- **Problem description**
Everything from the first line of the records to the line containing "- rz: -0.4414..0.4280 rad", inclusive, is to be extracted exactly, and nothing more.

+++ Data extracts

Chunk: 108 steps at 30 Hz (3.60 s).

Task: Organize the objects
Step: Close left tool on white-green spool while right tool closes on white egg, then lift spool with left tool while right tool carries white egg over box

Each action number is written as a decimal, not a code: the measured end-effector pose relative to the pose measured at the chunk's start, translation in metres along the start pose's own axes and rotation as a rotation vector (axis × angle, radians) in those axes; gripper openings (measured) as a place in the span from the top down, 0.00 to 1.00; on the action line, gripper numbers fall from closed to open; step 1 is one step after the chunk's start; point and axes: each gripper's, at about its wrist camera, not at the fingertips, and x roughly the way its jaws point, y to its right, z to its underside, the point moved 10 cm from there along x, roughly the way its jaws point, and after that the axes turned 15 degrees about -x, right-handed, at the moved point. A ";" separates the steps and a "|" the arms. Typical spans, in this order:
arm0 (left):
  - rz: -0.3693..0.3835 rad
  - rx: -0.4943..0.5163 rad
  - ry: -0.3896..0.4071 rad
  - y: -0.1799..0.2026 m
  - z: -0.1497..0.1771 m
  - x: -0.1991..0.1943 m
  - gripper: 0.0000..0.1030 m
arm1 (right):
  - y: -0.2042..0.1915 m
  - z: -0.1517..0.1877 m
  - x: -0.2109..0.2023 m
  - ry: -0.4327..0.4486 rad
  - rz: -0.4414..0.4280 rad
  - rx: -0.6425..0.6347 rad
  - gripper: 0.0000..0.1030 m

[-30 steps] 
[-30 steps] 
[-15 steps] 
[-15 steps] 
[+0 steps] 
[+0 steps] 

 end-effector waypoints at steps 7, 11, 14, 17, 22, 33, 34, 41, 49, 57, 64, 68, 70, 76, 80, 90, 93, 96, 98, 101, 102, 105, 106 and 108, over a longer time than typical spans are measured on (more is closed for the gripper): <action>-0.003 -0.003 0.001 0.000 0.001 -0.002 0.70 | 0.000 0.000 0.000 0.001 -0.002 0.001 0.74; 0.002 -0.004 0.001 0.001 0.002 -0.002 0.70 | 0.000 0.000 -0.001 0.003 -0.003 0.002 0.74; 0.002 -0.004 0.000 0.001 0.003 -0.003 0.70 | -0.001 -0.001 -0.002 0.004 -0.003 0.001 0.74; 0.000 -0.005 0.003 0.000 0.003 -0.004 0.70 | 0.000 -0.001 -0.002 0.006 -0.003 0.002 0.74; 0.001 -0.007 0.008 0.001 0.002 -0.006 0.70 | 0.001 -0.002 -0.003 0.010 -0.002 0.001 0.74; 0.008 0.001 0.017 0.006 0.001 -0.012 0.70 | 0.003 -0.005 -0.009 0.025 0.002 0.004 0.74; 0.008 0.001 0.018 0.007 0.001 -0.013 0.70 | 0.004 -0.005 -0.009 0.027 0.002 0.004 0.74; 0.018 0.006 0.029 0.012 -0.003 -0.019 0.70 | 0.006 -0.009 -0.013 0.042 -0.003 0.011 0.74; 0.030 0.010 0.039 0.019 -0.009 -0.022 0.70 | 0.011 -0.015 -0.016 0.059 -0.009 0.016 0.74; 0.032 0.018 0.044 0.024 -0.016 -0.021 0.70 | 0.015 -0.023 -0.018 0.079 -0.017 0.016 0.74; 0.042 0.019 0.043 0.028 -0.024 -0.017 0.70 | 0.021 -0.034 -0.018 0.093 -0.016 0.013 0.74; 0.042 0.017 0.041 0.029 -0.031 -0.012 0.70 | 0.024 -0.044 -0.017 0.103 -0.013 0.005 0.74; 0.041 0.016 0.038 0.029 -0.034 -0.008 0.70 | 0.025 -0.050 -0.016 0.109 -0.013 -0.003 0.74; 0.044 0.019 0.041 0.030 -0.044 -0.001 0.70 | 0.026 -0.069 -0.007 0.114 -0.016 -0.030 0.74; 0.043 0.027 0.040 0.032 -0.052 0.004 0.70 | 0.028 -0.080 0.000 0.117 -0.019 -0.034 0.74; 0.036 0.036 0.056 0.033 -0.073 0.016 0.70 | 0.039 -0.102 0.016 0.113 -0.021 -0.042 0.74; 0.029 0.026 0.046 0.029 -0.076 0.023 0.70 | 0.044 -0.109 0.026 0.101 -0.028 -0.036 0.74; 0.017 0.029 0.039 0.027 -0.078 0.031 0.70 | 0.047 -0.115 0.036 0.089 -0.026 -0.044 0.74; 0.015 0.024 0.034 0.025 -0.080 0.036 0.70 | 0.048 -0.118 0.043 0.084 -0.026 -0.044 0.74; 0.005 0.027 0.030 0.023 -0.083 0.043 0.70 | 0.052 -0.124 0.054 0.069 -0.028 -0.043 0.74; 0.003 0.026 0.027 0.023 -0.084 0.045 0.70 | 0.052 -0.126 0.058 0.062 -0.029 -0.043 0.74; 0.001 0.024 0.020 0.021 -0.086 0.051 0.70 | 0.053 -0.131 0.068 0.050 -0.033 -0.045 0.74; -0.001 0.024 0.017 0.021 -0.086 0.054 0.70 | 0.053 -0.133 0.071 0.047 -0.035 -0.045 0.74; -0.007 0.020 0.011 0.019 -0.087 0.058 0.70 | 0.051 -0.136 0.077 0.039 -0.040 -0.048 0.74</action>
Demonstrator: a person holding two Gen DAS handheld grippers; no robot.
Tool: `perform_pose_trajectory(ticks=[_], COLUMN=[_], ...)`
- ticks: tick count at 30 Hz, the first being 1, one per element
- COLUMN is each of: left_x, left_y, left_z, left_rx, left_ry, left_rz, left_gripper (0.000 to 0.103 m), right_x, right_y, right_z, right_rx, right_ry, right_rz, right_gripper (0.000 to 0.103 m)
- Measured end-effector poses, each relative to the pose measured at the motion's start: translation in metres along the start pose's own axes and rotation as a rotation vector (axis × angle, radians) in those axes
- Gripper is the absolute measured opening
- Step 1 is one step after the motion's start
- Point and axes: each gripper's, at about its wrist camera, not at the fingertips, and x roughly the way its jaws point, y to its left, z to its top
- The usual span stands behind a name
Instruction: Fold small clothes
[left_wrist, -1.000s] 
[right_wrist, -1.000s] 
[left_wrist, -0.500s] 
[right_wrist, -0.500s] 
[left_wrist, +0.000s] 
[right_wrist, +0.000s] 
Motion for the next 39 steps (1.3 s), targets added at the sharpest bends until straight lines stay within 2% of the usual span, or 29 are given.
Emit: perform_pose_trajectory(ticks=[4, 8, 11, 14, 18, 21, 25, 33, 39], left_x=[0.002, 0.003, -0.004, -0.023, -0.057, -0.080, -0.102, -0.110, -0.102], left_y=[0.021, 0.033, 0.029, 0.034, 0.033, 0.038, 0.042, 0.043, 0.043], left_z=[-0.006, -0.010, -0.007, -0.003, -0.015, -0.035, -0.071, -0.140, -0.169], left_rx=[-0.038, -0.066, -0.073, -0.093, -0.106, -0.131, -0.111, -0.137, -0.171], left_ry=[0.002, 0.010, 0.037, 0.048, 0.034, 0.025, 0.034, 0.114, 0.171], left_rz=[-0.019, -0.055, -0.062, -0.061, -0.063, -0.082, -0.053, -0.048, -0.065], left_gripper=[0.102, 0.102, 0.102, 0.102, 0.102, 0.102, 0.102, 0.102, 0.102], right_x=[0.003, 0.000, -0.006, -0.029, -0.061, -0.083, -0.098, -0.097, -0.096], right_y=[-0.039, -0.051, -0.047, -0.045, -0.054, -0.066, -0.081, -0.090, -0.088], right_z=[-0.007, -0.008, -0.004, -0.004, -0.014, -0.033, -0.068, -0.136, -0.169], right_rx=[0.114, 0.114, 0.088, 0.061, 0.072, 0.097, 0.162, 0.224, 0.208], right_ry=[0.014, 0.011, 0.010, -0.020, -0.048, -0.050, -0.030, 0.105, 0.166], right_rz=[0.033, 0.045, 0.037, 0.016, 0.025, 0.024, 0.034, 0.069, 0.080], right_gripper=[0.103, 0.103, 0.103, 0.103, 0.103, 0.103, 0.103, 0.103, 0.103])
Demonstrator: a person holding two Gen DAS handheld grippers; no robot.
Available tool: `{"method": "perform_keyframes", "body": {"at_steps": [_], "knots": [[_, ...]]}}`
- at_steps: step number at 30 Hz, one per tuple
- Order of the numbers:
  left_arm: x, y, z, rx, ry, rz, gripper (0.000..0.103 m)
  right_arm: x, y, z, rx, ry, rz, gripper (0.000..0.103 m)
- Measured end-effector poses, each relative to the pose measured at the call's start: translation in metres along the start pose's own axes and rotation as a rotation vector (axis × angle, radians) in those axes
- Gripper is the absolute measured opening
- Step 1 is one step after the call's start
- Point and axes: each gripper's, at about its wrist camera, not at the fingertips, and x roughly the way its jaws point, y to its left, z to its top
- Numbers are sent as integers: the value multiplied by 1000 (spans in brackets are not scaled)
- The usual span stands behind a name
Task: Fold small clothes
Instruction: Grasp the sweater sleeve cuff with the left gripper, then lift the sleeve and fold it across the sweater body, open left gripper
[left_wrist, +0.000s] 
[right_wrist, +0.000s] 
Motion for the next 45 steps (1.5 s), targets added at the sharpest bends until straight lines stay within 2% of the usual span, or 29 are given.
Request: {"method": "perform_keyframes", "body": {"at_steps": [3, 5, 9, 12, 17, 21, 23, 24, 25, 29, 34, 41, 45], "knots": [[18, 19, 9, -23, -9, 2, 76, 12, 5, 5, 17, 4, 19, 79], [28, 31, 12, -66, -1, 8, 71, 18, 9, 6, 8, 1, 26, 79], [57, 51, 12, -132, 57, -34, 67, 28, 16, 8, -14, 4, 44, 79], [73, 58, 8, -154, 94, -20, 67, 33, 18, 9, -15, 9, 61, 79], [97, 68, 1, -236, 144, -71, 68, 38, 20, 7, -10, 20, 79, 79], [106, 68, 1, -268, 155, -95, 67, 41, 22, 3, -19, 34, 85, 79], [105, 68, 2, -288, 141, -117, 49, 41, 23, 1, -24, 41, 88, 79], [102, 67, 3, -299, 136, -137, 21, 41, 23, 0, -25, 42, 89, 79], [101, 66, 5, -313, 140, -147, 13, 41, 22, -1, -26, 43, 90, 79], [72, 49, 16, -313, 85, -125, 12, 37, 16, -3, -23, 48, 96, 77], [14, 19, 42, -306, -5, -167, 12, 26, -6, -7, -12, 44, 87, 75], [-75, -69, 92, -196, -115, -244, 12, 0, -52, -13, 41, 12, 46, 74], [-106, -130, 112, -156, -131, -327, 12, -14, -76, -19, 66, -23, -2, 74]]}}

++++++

- **Answer for this exercise**
Chunk: 108 steps at 30 Hz (3.60 s).

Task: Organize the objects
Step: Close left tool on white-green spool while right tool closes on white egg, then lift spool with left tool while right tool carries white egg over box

Each action number is written as a decimal, not a code: the measured end-effector pose relative to the pose measured at the chunk's start, translation in metres along the start pose's own axes and rotation as a rotation vector (axis × angle, radians) in those axes; gripper openings (measured) as a place in the span from the top down, 0.00 to 1.00; on the action line, gripper numbers fall from closed to open; step 1 is one step after the chunk's start; point and axes: each gripper's, at about its wrist camera, not at the fingertips, and x roughly the way its jaws point, y to its right, z to its underside, the point moved 10 cm from there along x, roughly the way its jaws point, and after that the axes turned 15 degrees about -x, right-handed, at the moved point. A ";" separates the steps and a "|" the arms. Typical spans, in this order:
arm0 (left):
  - rz: -0.3693..0.3835 rad
  - rx: -0.4943..0.5163 rad
  - ry: -0.3896..0.4071 rad
  - y: -0.1799..0.2026 m
  - z: -0.1497..0.1771 m
  - x: -0.1991..0.1943 m
  - gripper: 0.0000..0.1030 m
arm1 (right):
  - y: -0.2042..0.1915 m
  - z: -0.1517..0.1877 m
  - x: -0.2109..0.2023 m
  - ry: -0.4327..0.4486 rad
  - rz: -0.4414..0.4280 rad

Whatever the exercise asked has now been answered.